Buczak lepszy od Wróblewskiej
PiS w ostatnich tygodniach głowił się na kogo postawić w wyborach na prezydenta Rzeszowa. Pojawiały się koncepcje z wystawieniem wspomnianej Krystyny Wróblewskiej, a nawet Ewy Leniart, która jest wojewodą podkarpackim.
Wewnętrzny konflikt w partii został zażegnany. Zwyciężyła koncepcja frakcji skupionej wokół Władysława Ortyla i podkarpackiego europosła PiS Tomasza Poręby, która od dawna forsuje „odświeżanie” rzeszowskich struktur PiS.
– Zdecydowaliśmy się postawić na Wojciecha Buczaka – człowieka spokojnego, który ma pomysł na Rzeszów. Z nim praca będzie koncepcyjna, będą go wspierali młodzi ludzie – słyszymy nieoficjalnie w podkarpackim PiS.
Scenariusz z Krystyną Wróblewską upadł, bo w PiS obawiano się chaosu. Wróblewskiej zarzuca się, że nierzadko wspiera w podrzeszowskich gminach wójtów i burmistrzów związanych z PSL i PO. Dla wielu działaczy PiS jest to nie do zaakceptowania i ten sposób uprawiania polityki w partii jest często odbierany jako główny powód wyborczych klęsk PiS w Rzeszowie.

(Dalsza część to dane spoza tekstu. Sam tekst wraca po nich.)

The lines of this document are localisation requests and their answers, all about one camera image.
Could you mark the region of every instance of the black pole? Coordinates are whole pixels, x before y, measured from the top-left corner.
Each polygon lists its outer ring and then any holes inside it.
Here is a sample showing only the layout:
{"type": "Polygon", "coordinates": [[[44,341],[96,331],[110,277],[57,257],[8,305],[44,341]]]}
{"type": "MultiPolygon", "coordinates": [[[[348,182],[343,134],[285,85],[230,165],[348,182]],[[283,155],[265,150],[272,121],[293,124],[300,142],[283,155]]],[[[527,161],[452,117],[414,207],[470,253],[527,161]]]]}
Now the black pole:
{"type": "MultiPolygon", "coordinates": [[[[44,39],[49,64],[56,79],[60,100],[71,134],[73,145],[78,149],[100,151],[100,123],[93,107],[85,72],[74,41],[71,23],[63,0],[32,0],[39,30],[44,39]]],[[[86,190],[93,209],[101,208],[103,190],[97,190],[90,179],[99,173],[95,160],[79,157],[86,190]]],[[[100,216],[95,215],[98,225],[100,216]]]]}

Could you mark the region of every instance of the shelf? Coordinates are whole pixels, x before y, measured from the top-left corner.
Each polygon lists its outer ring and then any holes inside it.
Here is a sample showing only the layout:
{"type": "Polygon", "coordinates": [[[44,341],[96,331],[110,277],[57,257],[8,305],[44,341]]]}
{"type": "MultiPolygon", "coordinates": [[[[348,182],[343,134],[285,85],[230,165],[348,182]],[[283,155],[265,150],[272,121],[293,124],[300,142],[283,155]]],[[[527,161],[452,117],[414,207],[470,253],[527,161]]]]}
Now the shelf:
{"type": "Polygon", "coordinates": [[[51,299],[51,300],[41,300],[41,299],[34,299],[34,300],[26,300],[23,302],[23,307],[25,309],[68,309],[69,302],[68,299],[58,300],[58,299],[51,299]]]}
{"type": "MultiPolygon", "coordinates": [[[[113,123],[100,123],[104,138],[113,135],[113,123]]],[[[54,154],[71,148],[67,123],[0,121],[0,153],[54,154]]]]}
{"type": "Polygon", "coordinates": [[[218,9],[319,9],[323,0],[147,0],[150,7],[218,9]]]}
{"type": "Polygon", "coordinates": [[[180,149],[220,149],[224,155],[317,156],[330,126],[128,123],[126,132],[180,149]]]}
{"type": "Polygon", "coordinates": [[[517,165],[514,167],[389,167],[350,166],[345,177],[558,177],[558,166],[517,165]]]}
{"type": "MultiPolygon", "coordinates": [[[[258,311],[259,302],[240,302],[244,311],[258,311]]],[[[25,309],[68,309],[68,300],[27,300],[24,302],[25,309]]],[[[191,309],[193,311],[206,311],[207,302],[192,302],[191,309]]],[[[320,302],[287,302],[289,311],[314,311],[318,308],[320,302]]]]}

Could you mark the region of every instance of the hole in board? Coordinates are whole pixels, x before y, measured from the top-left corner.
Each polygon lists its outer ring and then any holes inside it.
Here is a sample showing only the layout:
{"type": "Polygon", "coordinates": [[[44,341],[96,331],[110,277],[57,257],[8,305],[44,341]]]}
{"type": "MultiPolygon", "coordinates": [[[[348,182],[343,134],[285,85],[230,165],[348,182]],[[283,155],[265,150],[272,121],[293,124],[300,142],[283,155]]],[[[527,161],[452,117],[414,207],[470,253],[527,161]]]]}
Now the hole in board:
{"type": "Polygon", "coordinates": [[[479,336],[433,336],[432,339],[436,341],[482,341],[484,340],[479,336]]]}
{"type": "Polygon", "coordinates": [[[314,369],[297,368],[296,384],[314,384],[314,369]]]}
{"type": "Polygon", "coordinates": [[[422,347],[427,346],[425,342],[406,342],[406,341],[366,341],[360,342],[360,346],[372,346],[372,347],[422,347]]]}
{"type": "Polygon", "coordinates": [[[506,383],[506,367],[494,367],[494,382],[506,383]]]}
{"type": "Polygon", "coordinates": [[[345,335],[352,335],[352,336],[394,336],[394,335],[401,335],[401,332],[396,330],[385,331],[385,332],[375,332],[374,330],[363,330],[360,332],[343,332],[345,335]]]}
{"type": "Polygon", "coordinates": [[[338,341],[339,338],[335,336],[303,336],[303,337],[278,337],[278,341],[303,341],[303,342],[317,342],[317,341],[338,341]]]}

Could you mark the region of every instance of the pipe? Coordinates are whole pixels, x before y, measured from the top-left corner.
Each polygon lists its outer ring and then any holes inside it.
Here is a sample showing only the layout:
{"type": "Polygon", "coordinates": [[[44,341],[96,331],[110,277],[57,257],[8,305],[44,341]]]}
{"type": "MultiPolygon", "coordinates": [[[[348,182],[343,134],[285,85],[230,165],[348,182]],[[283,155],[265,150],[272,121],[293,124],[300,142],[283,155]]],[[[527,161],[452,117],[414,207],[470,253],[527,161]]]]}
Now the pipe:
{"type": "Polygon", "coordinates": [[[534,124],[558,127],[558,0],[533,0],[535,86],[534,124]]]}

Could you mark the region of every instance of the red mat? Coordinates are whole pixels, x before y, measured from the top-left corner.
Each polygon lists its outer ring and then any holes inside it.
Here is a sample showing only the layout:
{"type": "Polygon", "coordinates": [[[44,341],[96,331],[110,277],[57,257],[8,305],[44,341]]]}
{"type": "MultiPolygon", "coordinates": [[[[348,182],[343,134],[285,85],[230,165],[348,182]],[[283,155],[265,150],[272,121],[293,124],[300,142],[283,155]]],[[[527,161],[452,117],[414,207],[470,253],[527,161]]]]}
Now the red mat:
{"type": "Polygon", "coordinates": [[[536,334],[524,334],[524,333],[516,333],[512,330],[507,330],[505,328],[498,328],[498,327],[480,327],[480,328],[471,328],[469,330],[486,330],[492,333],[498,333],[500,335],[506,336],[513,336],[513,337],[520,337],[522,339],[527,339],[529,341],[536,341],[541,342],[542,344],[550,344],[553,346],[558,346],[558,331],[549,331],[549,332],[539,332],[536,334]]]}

„Dobra zmiana” niepotrzebna?
Na piątkowe wystąpienie Wojciecha Buczaka są już pierwsze komentarze konkurencji politycznej. „Wystawił najlepszą laurkę obecnemu Prezydentowi Tadeuszowi Ferencowi. Chwaląc Prezydenta Ferenca za inwestycje, rozwój miasta, budowę dróg i mieszkań udowodnił, że żadna „dobra” zmiana nie jest potrzebna” – napisała na Twitterze Elżbieta Łukacijewska, podkarpacka europosłanka Platformy Obywatelskiej.